Did she also trust that when the time came for me to make my own leap, I’d be able to feel her with me? Is that moment now?
“Are you saying Noah Ross is my abyss?” I ask BD.
“Maybe,” she says. “I’m also saying the man needs a taste of his own medicine. No one ‘uses up’ this city, and if he thinks he’s the lone ranger who’s done it, he’s got another think coming. You might have to be his tour guide on this adventure. It just might take you fifty ways.”
“What do you mean? We go hang gliding over the Hudson? No, thanks.”
“I mean take him to the places you take me,” she says. “This charming hole-in-the-wall, for example.”
“It’s the best Ethiopian food in the city.”
“And maybe Noa Callaway has never sampled its delicacies or thought about writing of them. He writes about the big tourist attractions. Show him your New York.”
“I don’t know . . .”
“Remember when you took me to the Lithuanian consulate for Užgavns a couple years ago? That was fun!”
“I remember you went home with the consulate general’s phone number,” I say.
“Exactly. I’d even go so far as to call it inspiring.”
“I took you there because I love you. Because I wasn’t scared you’d mock it or think it was boring. I am not showing that man my New York.”
“You know it’s a good idea, though,” BD says, sipping the last of her coffee.
“He probably does need to get out from behind his desk more often,” I acknowledge. “At the park, he had the look of someone who hasn’t seen the sun in a month.”
“See?”
“I could ask Terry to take to him to some new places,” I say. “I wish I could get overtime approved for Aude to do it. She’d have him whipped into shape in a week. . . .”
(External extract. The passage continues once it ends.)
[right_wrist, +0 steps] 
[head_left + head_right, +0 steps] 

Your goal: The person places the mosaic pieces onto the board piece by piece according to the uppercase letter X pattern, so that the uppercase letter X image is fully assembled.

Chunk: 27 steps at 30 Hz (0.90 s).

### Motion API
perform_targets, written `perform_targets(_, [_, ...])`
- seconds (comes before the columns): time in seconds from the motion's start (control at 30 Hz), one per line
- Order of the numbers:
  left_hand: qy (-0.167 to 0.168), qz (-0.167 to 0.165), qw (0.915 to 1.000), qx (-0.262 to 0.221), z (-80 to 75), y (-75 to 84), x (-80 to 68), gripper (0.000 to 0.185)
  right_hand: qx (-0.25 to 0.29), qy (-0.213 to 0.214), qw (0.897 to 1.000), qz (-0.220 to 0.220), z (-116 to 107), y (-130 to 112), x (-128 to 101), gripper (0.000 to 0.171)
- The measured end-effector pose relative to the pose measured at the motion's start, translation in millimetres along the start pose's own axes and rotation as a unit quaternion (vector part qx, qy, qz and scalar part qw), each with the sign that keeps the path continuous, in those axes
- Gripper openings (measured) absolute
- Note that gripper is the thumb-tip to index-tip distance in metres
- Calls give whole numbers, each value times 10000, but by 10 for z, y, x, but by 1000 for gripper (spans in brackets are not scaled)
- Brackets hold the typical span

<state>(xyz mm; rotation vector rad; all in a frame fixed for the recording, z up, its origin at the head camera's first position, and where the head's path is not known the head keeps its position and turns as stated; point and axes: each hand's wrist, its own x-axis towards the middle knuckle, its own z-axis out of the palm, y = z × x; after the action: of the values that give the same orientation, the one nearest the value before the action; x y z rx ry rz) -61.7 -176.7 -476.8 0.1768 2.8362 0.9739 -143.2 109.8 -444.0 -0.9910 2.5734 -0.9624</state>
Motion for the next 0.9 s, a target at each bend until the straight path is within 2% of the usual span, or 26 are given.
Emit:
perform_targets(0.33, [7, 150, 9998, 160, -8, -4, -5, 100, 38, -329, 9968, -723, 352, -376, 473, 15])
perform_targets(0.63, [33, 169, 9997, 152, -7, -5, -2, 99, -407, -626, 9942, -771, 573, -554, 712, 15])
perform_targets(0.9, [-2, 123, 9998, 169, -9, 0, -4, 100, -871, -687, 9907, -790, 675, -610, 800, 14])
“Lanie, you are Noa Callaway’s editor.” BD shoulders her Birkin and rises from the table. “If Noa doesn’t write this book, Terry and Aude will still have jobs. Will you?”
I worry a hole in the paper tablecloth, not liking where this conversation is headed. Not able to stop it, either.
“Fine,” I say, standing up. “I will consider proposing a visit to someplace in New York that Noah Ross has likely overlooked.”
BD links an arm through mine as we leave the restaurant. “I foresee success.”
We step back into the city for the pleasant stroll up to Lincoln Center, where she’ll meet her League of Widows.
“I’m glad you’re so confident,” I say as we wait for a crosstown bus to pass. “Should I remind you that in Fifty Ways, the plan backfired horribly? They were supposed to break up their parents. They ended up breaking up themselves, climactically—at their parents’ wedding.”
“Yes, but that was fictional kismet,” BD says and winks at me. “You are my real, live granddaughter, whom I’m proud of and believe in. You are going to rise to this occasion like a Tinder date with a pocket full of Viagra.”
“BD!” I groan. “I’m going to have to work so hard to erase that mental image.”
“I’m sorry, doll, but I couldn’t resist.”
Chapter Eight
On Tuesday, I work from home, ostensibly to edit the third draft of the paranormal ballet manuscript. But really, I am busting my ass to clean my apartment, from worn floorboards to art deco crown-molded ceiling. I may be a mess, but my apartment doesn’t have to be.
I’ve mopped and I’ve dusted. I’ve taken a toothbrush to my grout. I’ve fluffed every pillow and gone through two bottles of Windex. My toilet bowl is sparkling, and the inside of my refrigerator is now scrubbed of last week’s experiment in wilted arugula. I even bought one of those vacuum robots, which is presently chasing poor Alice around my living room and will probably give her tortoise nightmares.